▶ **What the task requires**
From start to end, write out the following data exactly, apart from its images.

== Supplied material ==

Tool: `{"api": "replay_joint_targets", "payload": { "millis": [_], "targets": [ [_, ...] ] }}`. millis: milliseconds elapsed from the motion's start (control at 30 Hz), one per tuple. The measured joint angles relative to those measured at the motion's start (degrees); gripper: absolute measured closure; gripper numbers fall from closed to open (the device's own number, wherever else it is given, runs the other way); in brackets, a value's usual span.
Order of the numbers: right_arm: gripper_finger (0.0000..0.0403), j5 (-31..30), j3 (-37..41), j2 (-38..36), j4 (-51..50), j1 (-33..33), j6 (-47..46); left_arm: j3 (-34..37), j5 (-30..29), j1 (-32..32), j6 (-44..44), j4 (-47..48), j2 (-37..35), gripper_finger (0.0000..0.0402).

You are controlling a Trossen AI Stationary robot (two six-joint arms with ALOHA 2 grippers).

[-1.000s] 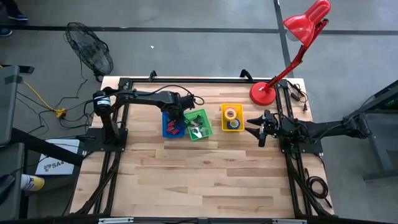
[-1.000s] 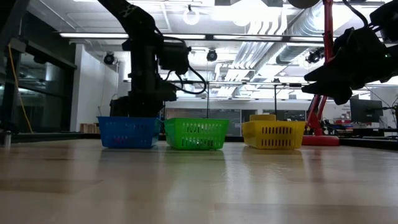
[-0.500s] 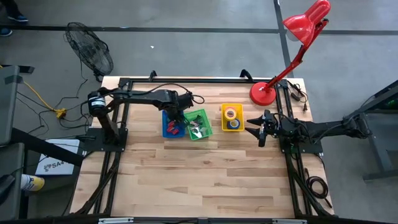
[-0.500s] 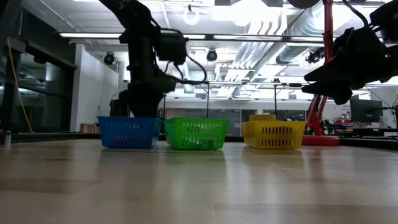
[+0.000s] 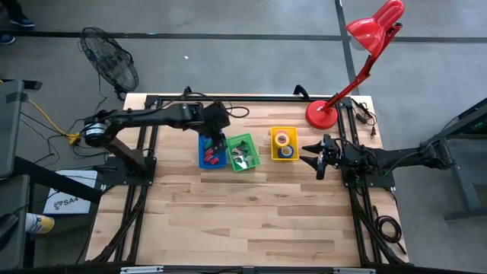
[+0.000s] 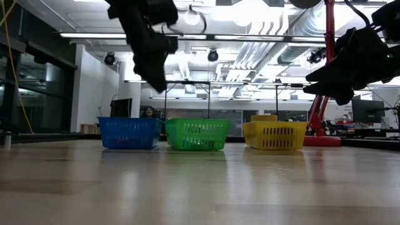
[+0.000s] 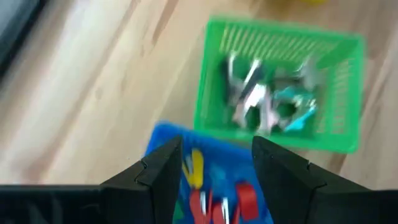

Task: Pick and place Stapler, Stapler remover, tape
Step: Return to Home Position

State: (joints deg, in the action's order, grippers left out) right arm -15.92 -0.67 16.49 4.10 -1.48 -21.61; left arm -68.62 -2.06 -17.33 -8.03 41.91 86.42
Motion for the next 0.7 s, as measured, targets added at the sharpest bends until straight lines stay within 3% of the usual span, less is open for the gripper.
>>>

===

▶ **Response to the task**
Tool: `{"api": "replay_joint_targets", "payload": { "millis": [_], "targets": [ [_, ...] ] }}`. millis: milliseconds elapsed from the motion's start (control at 30 Hz), one per tuple. The measured joint angles relative to those measured at the motion's start (degrees); gripper: absolute measured closure; gripper numbers fall from closed to open (the device's own number, wherever else it is given, runs the other way); in brackets, a value's usual span.
Order of the numbers: right_arm: gripper_finger (0.0000..0.0403), j5 (-31..30), j3 (-37..41), j2 (-38..36), j4 (-51..50), j1 (-33..33), j6 (-47..46); left_arm: j3 (-34..37), j5 (-30..29), j1 (-32..32), j6 (-44..44), j4 (-47..48), j2 (-37..35), gripper_finger (0.0000..0.0402).

You are controlling a Trossen AI Stationary robot (two six-joint arms with ALOHA 2 grippers).

[-1.000s] 
[-1.000s] 
[-0.500s] 
[-0.500s] 
[+0.000s] 
[+0.000s] 
[+0.000s] 

Task: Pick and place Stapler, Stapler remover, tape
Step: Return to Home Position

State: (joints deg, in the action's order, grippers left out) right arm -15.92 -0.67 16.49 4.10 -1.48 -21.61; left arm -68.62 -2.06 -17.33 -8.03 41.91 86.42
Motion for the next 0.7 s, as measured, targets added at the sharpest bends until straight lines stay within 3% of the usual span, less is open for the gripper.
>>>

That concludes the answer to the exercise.